你无法回答——为什么你所身处的偏偏是这样一个时代!?
你也无法回答——为什么在这样一个时代,你偏偏出生在中国?!
你甚至也无法回答——为什么偏偏在这样一个时刻,你将面临中苏矛盾的一切后果!
你更无法回答——为什么由于历史的和现代的原因,也由于文化和精神方面的原因,包括苏联在内的欧美共产党人、整个世界上主要国家的发展主流,已经远远走在时代前列——因而,他们实际上是胜利者!是真理的操持者!
一句话,你要想前进一步,你就无法回避60年代中国问题!
…
部队长暗暗叹了口气——
他的目光淹没在草野里——勤于思考,见解独到,也难怪领导看得上他,基层单位锻炼刚满期就直接调军区任实习参谋…………可是,这又能怎么样呢…………?

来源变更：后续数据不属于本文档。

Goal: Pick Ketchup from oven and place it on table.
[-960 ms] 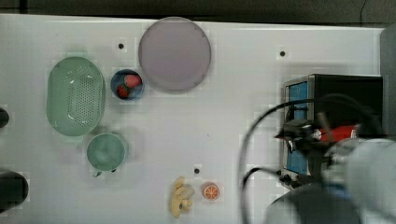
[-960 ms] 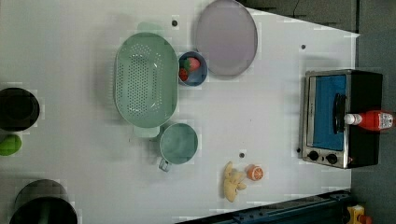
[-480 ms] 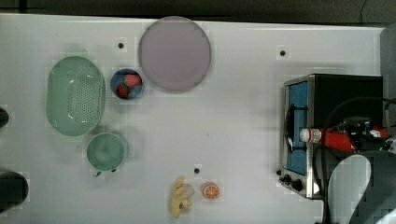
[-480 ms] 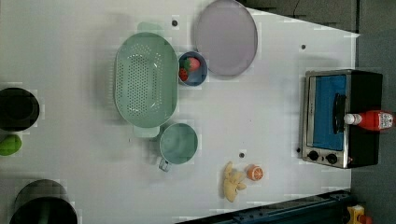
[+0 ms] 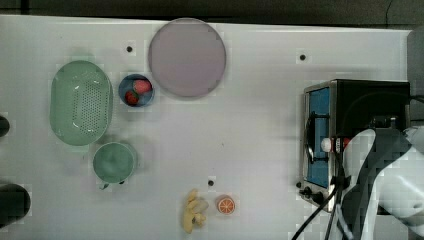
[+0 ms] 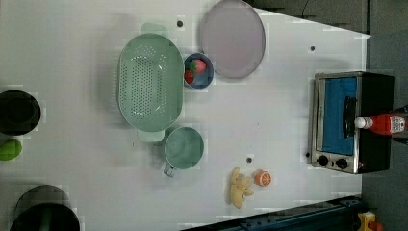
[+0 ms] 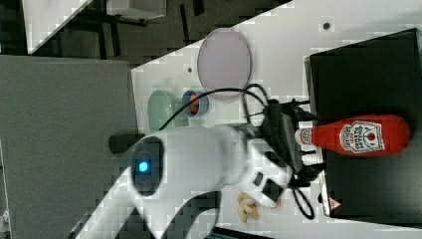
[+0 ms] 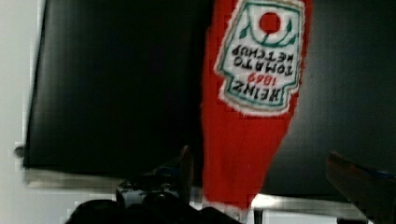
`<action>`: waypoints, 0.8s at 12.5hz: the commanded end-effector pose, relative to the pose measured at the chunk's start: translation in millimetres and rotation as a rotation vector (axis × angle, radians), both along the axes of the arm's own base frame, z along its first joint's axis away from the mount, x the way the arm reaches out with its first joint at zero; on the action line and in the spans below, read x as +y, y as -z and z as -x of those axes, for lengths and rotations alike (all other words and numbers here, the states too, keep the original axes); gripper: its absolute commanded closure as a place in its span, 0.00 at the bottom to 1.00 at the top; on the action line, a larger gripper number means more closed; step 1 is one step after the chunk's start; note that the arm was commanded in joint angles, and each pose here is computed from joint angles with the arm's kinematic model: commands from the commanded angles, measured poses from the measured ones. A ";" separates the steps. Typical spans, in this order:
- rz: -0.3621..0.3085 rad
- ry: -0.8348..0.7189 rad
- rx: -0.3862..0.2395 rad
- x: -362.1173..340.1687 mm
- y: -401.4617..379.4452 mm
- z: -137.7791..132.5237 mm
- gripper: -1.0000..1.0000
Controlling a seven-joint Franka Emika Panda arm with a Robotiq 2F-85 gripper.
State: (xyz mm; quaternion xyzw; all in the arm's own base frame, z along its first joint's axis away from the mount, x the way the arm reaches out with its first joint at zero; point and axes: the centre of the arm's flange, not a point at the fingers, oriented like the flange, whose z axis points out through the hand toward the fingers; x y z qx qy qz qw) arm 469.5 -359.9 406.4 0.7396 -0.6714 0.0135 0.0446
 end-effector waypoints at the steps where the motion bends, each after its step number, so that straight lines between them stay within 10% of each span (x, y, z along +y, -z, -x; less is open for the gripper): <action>1: -0.016 0.148 -0.090 -34.0 -1.1 12.8 0.00; 10: 0.024 0.183 -0.065 -49.9 48.5 8.3 0.00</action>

漂浮着血和旗帜,草地曾经是红的…………早晨八九点钟的太阳,先照亮心中的黑暗吧!
…
这个
箱子里的
语言生病了
…
封闭社会还有更深一层看不见的封闭
封闭的理论、封闭的思想方法、知识框架,以及由此而造成封闭的精神和思维
极权社会所建造的封闭的文化,虽然受到一些表面开放的冲击,但是,
附属于它的知识界,以及知识和文化的基础基本没有发生变化
我们不能在另一种语言的世界里睁开眼睛
…
不能打开箱子
打开了就有光
…
“你啊!”部队长回头瞪了一眼,闭住了嘴巴。
9。 凄美湾流
9。 凄美湾流
…
8月的中亚原野已经覆上了一层薄雪,远方正传来游吟诗人哀怨的歌声:
歌手啊 我真不忍心听你用那/ 断了一根的手指弹奏/ 那断了一根的手指是 战争!/ 那五根琴弦是多么美妙/ 可是它弹奏出来的却是哀伤!/ 那琴像初创的世界一样年轻/ 可它的内心写满了痛创!/ 歌手!你真不该用五弦琴弹奏/ 我知道你不是诗人/ 看纸上泪满一行行!/在牛羊和麦穗的大地上/ 重新修补你那断指/ 看那狂欢节奏的雨点!/ 听你吟唱诸神的乐章!………… 黄褐色的戈壁上,正飘过一只一只的白羊,天空低沉,两个哈萨克斯坦小姑娘,垂着小辫子,穿着花衣服,走在白羊里,像一幅黯淡的织锦。远处有些狼头在攒动,看见有人来,倏地一下都跑掉了。
…
“看来今年年景不好啊,冰雪大,你看这草衰的,动物都没有东西吃,庄稼也一定不会好啊!”